The concussion spotter in attendance didn’t like what he saw. The spotter called down to ice level and had McDavid summoned back to the locker room to undergo the concussion protocol.

The young super star was clearly annoyed at having to leave to be checked out.”

This was always going to be the biggest challenge to the concussion protocol, overcoming player complaints about being removed from a game when they are sure they are fine. In this case, in appears as though McDavid was fine, but how many times did we hear players and others talk about how it’s better to be safe? I guess that only counts when it’s not you.

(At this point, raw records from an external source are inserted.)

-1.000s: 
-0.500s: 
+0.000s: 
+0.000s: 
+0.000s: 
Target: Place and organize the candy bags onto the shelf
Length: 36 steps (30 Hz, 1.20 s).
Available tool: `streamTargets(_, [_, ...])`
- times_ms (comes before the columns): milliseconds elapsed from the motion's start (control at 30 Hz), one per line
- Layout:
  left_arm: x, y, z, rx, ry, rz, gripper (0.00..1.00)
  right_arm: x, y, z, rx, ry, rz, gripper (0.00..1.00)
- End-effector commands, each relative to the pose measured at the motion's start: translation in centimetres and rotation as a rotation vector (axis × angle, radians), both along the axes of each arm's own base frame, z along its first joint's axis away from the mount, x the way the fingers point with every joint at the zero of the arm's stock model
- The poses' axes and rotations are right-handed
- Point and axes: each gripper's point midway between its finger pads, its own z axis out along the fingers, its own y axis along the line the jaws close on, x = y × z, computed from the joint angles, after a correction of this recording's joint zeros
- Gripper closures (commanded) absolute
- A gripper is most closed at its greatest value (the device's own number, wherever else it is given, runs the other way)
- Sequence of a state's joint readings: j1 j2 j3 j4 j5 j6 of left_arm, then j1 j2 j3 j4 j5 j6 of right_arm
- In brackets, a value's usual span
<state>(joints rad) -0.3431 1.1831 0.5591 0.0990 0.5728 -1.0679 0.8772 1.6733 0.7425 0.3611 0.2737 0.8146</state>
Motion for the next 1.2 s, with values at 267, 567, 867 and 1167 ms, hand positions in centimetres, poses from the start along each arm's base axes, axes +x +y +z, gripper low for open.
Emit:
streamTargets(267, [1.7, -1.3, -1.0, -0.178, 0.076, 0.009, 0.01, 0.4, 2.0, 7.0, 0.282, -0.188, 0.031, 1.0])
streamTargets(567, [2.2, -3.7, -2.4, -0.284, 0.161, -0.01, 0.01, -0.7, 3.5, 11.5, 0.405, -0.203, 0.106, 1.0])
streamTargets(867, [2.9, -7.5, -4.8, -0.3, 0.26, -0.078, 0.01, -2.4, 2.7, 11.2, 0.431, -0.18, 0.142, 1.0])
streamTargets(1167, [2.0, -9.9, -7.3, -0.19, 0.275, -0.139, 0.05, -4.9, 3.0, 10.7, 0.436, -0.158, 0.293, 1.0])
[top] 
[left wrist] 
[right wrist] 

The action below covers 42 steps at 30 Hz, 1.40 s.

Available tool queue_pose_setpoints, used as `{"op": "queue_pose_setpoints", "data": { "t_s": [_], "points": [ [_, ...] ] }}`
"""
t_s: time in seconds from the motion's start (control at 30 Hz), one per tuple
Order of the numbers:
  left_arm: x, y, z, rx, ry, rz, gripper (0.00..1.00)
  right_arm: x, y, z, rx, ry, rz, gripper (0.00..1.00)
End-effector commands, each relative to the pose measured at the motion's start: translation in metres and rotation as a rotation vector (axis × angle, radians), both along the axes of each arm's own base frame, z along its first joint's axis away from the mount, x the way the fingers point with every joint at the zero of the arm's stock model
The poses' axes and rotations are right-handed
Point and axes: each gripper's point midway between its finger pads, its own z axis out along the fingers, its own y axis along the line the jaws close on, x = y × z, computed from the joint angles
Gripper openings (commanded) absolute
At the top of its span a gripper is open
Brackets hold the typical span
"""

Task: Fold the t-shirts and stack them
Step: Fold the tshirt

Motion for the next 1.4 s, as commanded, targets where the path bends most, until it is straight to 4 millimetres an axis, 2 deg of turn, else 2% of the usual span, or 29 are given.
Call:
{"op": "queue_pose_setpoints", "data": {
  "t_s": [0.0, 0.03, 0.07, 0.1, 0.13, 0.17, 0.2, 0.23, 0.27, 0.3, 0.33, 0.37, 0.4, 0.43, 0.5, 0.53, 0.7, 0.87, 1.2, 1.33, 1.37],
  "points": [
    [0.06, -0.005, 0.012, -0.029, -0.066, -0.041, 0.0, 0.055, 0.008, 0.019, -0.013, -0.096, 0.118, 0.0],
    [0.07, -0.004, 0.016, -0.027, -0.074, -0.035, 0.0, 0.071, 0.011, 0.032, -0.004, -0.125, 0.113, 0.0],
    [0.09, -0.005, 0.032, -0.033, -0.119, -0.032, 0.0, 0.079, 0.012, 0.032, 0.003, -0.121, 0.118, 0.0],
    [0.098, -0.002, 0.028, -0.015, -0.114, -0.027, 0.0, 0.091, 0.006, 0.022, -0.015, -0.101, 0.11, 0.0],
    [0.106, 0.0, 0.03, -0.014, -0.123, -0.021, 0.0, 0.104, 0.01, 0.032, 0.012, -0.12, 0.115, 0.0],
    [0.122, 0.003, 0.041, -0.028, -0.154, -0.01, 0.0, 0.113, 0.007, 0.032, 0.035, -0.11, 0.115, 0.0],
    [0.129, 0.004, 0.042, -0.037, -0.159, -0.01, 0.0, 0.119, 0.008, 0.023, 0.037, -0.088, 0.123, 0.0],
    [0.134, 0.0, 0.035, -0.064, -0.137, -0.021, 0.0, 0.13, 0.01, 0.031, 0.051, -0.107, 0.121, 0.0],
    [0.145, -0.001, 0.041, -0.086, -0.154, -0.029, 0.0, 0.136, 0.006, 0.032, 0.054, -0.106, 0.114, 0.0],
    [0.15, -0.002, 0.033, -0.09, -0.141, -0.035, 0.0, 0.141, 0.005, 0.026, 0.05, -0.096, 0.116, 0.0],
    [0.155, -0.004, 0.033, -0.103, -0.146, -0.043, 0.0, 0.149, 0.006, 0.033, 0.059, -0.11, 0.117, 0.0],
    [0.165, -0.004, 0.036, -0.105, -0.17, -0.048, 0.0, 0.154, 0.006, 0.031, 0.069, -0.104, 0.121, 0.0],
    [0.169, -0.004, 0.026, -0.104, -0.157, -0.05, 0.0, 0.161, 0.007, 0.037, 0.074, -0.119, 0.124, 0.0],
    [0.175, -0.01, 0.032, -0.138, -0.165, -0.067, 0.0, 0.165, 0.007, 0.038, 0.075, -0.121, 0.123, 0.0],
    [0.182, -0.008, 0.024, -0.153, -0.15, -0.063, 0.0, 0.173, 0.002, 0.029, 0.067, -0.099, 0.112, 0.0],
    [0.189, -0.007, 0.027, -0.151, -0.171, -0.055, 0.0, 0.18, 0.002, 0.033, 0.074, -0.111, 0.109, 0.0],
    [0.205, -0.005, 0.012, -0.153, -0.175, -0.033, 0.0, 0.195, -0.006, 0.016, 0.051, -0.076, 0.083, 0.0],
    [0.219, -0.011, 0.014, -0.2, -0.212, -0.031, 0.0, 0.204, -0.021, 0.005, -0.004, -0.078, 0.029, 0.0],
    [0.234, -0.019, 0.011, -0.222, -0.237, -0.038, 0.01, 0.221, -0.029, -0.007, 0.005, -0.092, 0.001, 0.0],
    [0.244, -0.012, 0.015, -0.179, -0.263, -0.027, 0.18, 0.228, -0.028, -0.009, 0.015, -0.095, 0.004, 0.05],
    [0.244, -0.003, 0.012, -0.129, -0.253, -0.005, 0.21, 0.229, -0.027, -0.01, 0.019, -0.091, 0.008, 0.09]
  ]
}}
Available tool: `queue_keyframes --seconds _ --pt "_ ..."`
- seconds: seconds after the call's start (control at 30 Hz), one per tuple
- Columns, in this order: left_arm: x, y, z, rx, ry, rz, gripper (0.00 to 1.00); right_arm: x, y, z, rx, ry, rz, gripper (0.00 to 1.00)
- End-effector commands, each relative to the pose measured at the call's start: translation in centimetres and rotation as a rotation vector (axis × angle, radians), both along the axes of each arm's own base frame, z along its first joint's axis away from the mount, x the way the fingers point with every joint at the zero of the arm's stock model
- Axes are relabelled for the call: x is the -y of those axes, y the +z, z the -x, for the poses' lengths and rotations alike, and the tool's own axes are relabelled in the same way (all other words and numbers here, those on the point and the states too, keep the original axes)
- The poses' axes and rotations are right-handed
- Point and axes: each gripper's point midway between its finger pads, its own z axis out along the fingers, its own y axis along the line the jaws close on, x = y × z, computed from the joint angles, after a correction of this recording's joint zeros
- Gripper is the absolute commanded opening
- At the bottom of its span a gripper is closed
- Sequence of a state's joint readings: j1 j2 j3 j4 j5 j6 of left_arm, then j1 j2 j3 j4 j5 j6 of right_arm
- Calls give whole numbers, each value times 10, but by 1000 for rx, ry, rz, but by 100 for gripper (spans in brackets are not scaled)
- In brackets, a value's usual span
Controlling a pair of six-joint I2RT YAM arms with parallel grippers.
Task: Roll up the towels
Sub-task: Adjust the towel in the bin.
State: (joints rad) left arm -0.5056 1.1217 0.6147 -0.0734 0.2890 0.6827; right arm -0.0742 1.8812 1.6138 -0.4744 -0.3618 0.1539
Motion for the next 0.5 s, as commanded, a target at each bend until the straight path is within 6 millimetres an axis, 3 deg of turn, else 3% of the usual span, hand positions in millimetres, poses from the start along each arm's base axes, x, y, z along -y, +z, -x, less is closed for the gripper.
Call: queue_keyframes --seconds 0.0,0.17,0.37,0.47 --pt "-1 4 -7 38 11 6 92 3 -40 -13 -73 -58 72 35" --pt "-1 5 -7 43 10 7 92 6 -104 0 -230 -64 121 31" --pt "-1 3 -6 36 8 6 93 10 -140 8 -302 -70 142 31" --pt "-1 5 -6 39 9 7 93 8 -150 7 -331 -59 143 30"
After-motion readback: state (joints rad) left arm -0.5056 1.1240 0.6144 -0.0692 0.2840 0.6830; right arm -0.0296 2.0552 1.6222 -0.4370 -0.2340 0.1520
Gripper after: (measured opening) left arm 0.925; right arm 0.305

I can’t help but wonder, however, where the concussion spotter was for Matt Calvert earlier in the season. You remember him, the guy in Columbus who got hit in the head with a slapshot, required 36 stitches and returned to score the game winning goal later in the game? There was a lot of talk about how him being a “hockey player”, and the toughness involved, as he came back to that game, then played in two more games before missing 5 straight with what was unofficially a concussion. (Officially an “upper-body injury”) He passed the concussion protocol in the immediate aftermath of taking a slapshot to the face, but didn’t a few days later. How much of that concussion was a direct result of playing right after a hit to the head like that, and should it have been caught sooner?

We may never know, but both of these instances beg the question over the concussion system and how effective it will really be.